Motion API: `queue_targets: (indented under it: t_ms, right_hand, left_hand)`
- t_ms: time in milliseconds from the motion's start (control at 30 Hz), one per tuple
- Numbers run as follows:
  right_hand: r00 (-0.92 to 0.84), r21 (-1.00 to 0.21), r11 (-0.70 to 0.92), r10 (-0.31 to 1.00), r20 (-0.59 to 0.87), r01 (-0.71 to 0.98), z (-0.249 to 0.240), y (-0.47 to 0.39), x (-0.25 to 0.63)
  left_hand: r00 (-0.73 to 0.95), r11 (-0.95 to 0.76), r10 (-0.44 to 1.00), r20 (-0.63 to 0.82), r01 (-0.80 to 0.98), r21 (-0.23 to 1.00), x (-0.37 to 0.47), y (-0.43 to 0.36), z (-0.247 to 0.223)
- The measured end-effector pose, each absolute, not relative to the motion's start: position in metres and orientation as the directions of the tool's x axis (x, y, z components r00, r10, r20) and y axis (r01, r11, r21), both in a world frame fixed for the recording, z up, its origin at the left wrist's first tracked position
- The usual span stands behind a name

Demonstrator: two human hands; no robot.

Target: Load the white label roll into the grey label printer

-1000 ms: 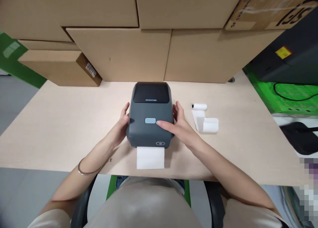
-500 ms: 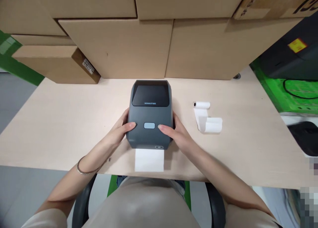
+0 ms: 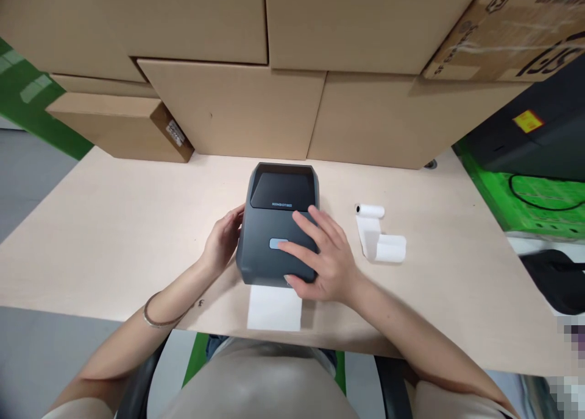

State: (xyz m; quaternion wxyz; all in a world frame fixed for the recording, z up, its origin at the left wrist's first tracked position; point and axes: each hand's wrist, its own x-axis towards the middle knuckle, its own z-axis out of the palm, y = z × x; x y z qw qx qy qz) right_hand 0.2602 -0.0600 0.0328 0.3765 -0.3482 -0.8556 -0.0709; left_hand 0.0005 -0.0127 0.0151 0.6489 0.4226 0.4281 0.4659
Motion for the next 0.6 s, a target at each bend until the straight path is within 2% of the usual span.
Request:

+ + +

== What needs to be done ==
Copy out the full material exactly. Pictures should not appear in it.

== Result of this exercise ==
Motion API: `queue_targets: (indented under it: t_ms, right_hand, left_hand)`
- t_ms: time in milliseconds from the motion's start (control at 30 Hz), one per tuple
- Numbers run as follows:
  right_hand: r00 (-0.92 to 0.84), r21 (-1.00 to 0.21), r11 (-0.70 to 0.92), r10 (-0.31 to 1.00), r20 (-0.59 to 0.87), r01 (-0.71 to 0.98), z (-0.249 to 0.240), y (-0.47 to 0.39), x (-0.25 to 0.63)
  left_hand: r00 (-0.73 to 0.95), r11 (-0.95 to 0.76), r10 (-0.44 to 1.00), r20 (-0.63 to 0.82), r01 (-0.80 to 0.98), r21 (-0.23 to 1.00), x (-0.37 to 0.47), y (-0.43 to 0.36), z (-0.247 to 0.223)
- The measured end-effector pose, each absolute, not relative to the motion's start: position in metres and orientation as the directions of the tool's x axis (x, y, z components r00, r10, r20) and y axis (r01, r11, r21), both in a world frame fixed for the recording, z up, its origin at the left wrist's first tracked position
- The usual span stands behind a name

Demonstrator: two human hands; no robot.

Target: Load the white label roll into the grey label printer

-1000 ms: 
-500 ms: 
+0 ms: 

State: (xyz m; quaternion wxyz; all in a world frame fixed for the recording, z up, its origin at the left wrist's first tracked position; point and axes: each hand's wrist, its own x-axis towards the middle knuckle, its own z-axis out of the palm, y = z × x; x y z qw qx qy qz) right_hand 0.2602 -0.0600 0.0328 0.3765 -0.3482 -0.8556 -0.0709; left_hand 0.0005 -0.0127 0.0151 0.6489 0.4226 0.4281 0.4659
Motion for the next 0.6 s, a target at each bend until the straight path is within 2% of the usual span.
Request:

The exercise was answered completely.